-- What needs to be done --
Please return the full listing. Every line must match exactly.
↓
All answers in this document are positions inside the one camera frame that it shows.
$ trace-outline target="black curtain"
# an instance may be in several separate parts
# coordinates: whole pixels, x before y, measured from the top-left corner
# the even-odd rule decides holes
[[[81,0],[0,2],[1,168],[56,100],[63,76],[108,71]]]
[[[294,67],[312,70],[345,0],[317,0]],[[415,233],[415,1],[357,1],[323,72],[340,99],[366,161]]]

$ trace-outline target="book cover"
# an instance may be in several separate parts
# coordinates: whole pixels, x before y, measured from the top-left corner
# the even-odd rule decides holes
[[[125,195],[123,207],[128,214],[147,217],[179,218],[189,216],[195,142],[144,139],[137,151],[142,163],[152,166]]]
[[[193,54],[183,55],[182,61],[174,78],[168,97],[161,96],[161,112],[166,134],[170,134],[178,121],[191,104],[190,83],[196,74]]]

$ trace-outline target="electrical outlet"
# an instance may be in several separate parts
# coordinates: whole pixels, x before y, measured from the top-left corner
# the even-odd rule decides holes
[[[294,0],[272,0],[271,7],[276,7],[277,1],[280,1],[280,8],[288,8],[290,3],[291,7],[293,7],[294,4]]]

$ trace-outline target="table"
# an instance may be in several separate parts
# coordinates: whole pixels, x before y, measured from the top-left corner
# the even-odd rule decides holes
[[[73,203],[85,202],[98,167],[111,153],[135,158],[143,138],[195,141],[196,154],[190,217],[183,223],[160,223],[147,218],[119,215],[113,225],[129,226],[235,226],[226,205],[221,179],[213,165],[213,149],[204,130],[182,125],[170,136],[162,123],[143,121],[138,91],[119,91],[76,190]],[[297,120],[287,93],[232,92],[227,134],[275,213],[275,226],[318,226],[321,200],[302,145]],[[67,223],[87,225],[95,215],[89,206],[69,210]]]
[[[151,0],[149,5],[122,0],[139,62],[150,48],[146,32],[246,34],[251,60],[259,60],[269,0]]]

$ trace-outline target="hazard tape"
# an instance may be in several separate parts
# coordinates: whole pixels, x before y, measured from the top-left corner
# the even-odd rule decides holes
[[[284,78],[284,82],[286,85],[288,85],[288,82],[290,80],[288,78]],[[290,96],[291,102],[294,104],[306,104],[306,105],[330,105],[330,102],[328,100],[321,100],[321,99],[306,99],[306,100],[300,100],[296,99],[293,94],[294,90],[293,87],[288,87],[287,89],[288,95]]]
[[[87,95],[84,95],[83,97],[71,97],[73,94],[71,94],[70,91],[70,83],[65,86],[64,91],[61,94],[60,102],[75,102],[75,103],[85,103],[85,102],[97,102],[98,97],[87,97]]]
↑
-- Exercise output --
All answers in this document are positions inside the one camera frame that it shows.
$ trace-outline target="black curtain"
# an instance may be in several separate parts
# coordinates: whole pixels, x before y, measured from the top-left corner
# the even-odd rule decides holes
[[[81,0],[0,2],[1,168],[56,100],[63,76],[108,71]]]
[[[294,67],[312,70],[345,0],[317,0]],[[415,233],[415,1],[357,1],[323,72],[340,99],[366,161]]]

$ trace-outline target="book cover"
# an instance may be in several separate parts
# coordinates: whole pixels, x before y, measured from the top-left corner
# the even-odd rule decides holes
[[[125,195],[123,207],[128,214],[147,217],[179,218],[189,216],[195,142],[144,139],[137,151],[142,163],[152,166]]]
[[[193,54],[183,55],[182,61],[174,78],[168,97],[161,96],[161,112],[166,134],[170,134],[178,121],[191,104],[190,83],[196,74]]]

$ trace-outline target="electrical outlet"
# an instance may be in several separate parts
# coordinates: whole pixels, x before y, measured from the top-left corner
# the even-odd rule decides holes
[[[294,0],[272,0],[271,7],[276,7],[277,1],[280,1],[280,8],[288,8],[290,3],[291,7],[293,7],[294,4]]]

$ trace-outline target="table"
# an instance may be in several separate parts
# coordinates: whole pixels, x before y, measured from the top-left corner
# the even-odd rule decides holes
[[[73,203],[85,202],[98,167],[111,153],[135,158],[143,138],[195,141],[196,154],[190,217],[183,223],[160,223],[147,218],[119,215],[113,225],[129,226],[235,226],[226,205],[221,179],[213,165],[213,149],[204,130],[182,125],[170,136],[162,123],[143,121],[138,91],[119,91],[76,190]],[[297,120],[287,93],[232,92],[227,134],[275,213],[275,226],[318,226],[321,200],[302,145]],[[67,223],[87,225],[95,215],[89,206],[69,210]]]
[[[151,0],[149,5],[122,0],[139,62],[150,48],[146,32],[246,34],[251,60],[259,60],[269,0]]]

$ trace-outline target="hazard tape"
# an instance may be in several separate parts
# coordinates: whole pixels, x before y, measured from the top-left corner
# the even-odd rule decides holes
[[[284,78],[284,82],[286,85],[288,85],[288,82],[290,80],[288,78]],[[290,96],[291,102],[294,104],[306,104],[306,105],[330,105],[330,102],[328,100],[321,100],[321,99],[306,99],[306,100],[300,100],[296,99],[293,94],[294,90],[293,87],[288,87],[287,89],[288,95]]]
[[[87,95],[84,95],[83,97],[71,97],[73,94],[71,94],[70,91],[70,83],[65,86],[64,91],[61,94],[60,102],[75,102],[75,103],[85,103],[85,102],[97,102],[98,97],[87,97]]]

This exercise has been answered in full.